By Annie Case
Rock Health hosted its fourth Skillshare workshop on Wednesday night, led by palliative care advocate and BeMoRe CEO Renee Berry. In the class, titled “Why You Should Demand Palliative Care,” Renee drew on her own experiences as well as extensive research to highlight palliative care as an integral part of patient-centered care.
Despite the weightiness of the topic, Renee’s energy and passion lightened up the room and enabled participants to take an active role in discussion. At one point, attendees were asked a variety of questions, like “if you had absolute control over what your last moments of life would be, what would that look like? Who would be there, where would you be, and what would you be hoping for?” in order to illustrate the point that peoples’ goals often fail to align with their realities. While 90% of people say they envision themselves dying at home surrounded by family and loved ones, in reality 80% of people in the United States die in institutions. This troubling statistic led Renee to her next main point—if you want something, advocate for it! Palliative care exists so that patients’ goals can be met, independent of the specific goals each physician specialist has for them. It exists to provide quality of life for the patient and the family and to relieve the patients’ symptoms, no matter what stage of illness they are in (this distinguishes palliative care from hospice care, which requires a prognosis of 6 months or less and the discontinuation of curative treatment). This area of care is extremely underutilized and underfunded despite estimations that full implementation into the nation’s hospitals could reduce healthcare costs by as much as $6 billion per year while improving quality of life dramatically.

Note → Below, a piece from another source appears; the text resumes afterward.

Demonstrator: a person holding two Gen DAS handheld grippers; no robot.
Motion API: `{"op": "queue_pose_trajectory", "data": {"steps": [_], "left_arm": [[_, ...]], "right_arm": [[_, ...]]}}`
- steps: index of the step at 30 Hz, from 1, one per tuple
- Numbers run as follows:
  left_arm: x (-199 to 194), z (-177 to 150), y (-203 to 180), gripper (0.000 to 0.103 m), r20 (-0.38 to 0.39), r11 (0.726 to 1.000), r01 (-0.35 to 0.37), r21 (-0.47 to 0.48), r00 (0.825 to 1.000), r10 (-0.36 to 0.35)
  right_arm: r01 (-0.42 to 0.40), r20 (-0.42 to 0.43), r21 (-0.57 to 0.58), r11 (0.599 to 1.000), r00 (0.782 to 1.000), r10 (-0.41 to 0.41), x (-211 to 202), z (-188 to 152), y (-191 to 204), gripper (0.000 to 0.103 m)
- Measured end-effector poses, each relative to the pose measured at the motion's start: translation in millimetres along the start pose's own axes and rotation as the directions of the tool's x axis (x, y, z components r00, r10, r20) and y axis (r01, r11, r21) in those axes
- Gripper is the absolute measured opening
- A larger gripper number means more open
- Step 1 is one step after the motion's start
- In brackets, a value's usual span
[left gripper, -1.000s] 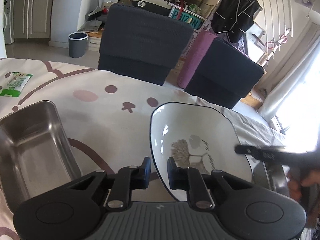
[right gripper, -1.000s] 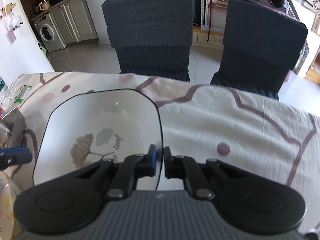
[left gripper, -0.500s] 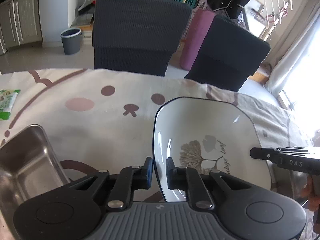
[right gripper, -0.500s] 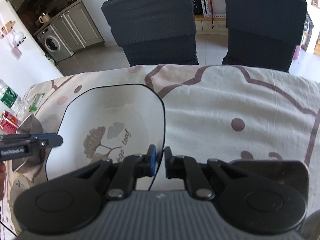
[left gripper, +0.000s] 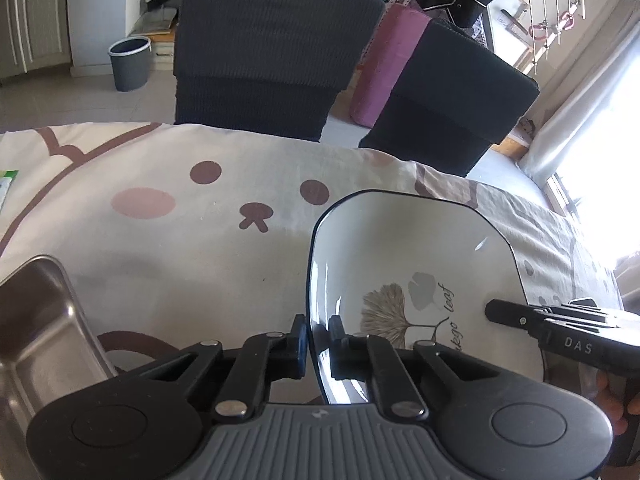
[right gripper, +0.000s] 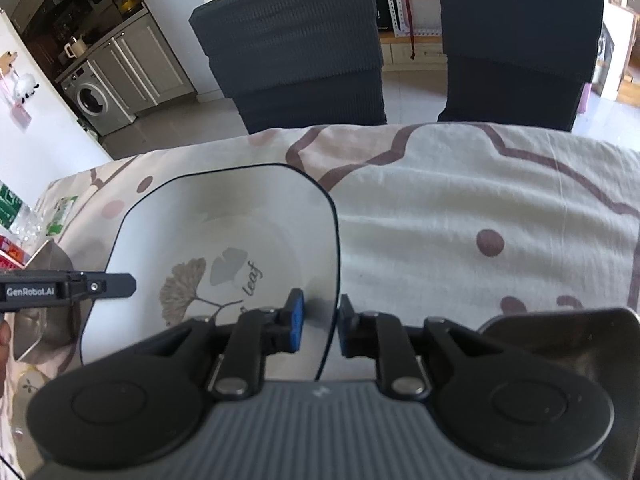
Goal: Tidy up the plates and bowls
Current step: 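Close the left tool on the plate rim while the right tool grips it too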
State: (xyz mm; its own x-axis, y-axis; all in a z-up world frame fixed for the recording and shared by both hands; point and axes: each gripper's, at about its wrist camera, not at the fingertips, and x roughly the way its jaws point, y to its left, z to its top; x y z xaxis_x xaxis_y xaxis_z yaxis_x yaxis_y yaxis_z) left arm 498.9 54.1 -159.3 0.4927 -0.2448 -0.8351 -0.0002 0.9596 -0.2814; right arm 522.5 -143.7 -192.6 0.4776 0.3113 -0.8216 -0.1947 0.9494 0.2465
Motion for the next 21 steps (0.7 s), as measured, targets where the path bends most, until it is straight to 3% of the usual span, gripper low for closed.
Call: {"op": "queue_pose_trajectory", "data": {"steps": [9,15,21], "left_arm": [[-49,12,-10,0.011,0.124,1.0,-0.005,-0.001,0.992,0.005],[-105,13,-34,0.01,0.204,0.999,0.0,0.033,0.979,-0.007],[-162,-6,-56,0.01,0.246,0.998,0.01,0.065,0.969,-0.026]], "right_arm": [[-0.033,0.103,-0.003,0.999,0.994,0.033,-27,9,10,0.017],[-0.069,0.183,0.017,0.997,0.981,0.065,-74,22,17,0.016],[-0.075,0.234,-0.005,0.997,0.969,0.074,-130,13,26,0.015]]}}
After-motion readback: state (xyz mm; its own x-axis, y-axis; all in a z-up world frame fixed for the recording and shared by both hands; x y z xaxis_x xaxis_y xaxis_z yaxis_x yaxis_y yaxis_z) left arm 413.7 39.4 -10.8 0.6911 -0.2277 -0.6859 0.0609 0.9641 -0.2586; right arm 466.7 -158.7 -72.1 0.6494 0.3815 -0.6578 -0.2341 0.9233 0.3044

Renee left participants with a hopeful picture of the future of palliative medicine, as it is the fastest growing medical specialty in the United States and more than half of our hospitals now have palliative care programs, compared with almost none ten years ago. In the past five years alone, access to palliative care in the nation’s hospitals has more than doubled. These promising facts suggest that this country is making strides towards more patient-centric care, but continued advocacy and education will be key in maintaining this momentum and ensuring that adequate resources are dedicated to implementing these changes.